Identified literature and general characteristics
In total, literature searching for this review identified a total of 3948 unique abstracts, 90 of which were retained as eligible network meta-analyses that included one or more CAM interventions according to the criteria described earlier [27,28,29,30,31,32,33,34,35,36,37,38,39,40,41,42,43,44,45,46,47,48,49,50,51,52,53,54,55,56,57,58,59,60,61,62,63,64,65,66,67,68,69,70,71,72,73,74,75,76,77,78,79,80,81,82,83,84,85,86,87,88,89,90,91,92,93,94,95,96,97,98,99,100,101,102,103,104,105,106,107,108,109,110,111,112,113,114,115]. Figure 1 presents a summary of the study selection process. Table 1 presents a detailed summary of the core characteristics of the included reviews, including patients’ indication, numbers of studies (and patients) analyzed, endpoints evaluated, key methods used, and review funding.

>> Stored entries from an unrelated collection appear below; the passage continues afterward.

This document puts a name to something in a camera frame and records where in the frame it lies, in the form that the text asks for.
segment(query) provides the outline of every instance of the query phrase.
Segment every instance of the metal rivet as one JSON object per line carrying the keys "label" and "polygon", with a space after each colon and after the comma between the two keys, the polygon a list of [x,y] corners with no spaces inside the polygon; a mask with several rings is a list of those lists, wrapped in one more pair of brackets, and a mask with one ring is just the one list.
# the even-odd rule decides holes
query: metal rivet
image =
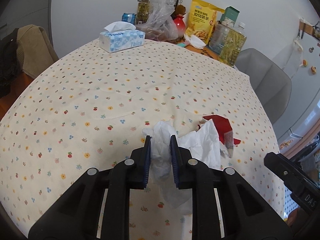
{"label": "metal rivet", "polygon": [[233,168],[226,168],[226,174],[233,175],[235,174],[235,170]]}
{"label": "metal rivet", "polygon": [[88,173],[88,175],[94,175],[97,173],[97,170],[94,168],[91,168],[91,169],[88,169],[87,173]]}
{"label": "metal rivet", "polygon": [[189,163],[190,165],[197,165],[197,164],[198,164],[198,161],[197,161],[196,159],[190,159],[190,160],[188,160],[188,163]]}
{"label": "metal rivet", "polygon": [[124,161],[124,164],[130,166],[130,165],[134,164],[134,160],[133,159],[126,159]]}

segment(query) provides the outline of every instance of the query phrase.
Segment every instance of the blue can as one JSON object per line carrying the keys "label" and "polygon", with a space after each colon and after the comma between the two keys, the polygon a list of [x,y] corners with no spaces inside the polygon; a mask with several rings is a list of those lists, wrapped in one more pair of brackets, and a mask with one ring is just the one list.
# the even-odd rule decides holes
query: blue can
{"label": "blue can", "polygon": [[134,13],[124,13],[122,15],[123,22],[128,22],[134,25],[135,20],[136,20],[136,15]]}

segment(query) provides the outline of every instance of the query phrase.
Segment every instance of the tissue box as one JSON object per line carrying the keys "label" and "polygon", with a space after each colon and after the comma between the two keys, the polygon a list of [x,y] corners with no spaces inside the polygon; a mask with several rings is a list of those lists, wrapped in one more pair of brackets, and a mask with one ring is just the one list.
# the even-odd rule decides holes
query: tissue box
{"label": "tissue box", "polygon": [[100,33],[100,47],[109,53],[144,44],[145,33],[138,30]]}

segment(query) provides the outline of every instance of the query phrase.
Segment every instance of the floral tablecloth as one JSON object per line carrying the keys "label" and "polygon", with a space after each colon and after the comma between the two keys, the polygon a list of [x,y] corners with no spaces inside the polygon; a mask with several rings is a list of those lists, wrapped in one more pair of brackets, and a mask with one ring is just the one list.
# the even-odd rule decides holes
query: floral tablecloth
{"label": "floral tablecloth", "polygon": [[[109,54],[92,41],[36,78],[0,123],[0,200],[27,236],[37,219],[88,168],[105,170],[143,146],[141,130],[171,120],[178,135],[204,115],[227,117],[242,142],[221,169],[235,168],[282,215],[284,185],[263,165],[279,152],[249,77],[166,42]],[[130,238],[191,239],[192,217],[132,190]]]}

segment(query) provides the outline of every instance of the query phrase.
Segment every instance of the refrigerator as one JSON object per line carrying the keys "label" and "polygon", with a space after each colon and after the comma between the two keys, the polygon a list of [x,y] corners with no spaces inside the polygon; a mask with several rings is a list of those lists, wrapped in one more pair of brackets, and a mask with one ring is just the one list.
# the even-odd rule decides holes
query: refrigerator
{"label": "refrigerator", "polygon": [[[291,78],[292,92],[287,109],[273,124],[280,153],[290,158],[320,131],[320,41],[303,33],[283,71]],[[300,66],[301,59],[307,65]]]}

Year of publication amongst the included reviews ranged from 2010 to 2018 (median 2017; Fig. 2). A total of 35 (39%) were conducted in China, 11 (12.4%) were conducted in the United Kingdom, 8 (9.0%) were conducted in the United States, and 6 (6.7%) were conducted in Germany; 4 (4.5% per country) were conducted in each of Canada, Switzerland, and Thailand, 3 (3.4%) were conducted in each of the Netherlands and Hong Kong, 2 were conducted in each of Italy (2.3%), Malaysia (2.3%), and Brazil (2.3%), and single reviews were conducted in Korea, Sweden, and Greece (see Table 1); Fig. 3 presents a heat map summarizing the distribution of nations producing the set of included NMAs. Funding was public for 57 reviews (64.0%), private/industry sponsored for 3 reviews (3.3%), and no funding was available for support for 12 reviews (13.5%) (see Table 1); funding was unreported for 17 reviews (19.1%).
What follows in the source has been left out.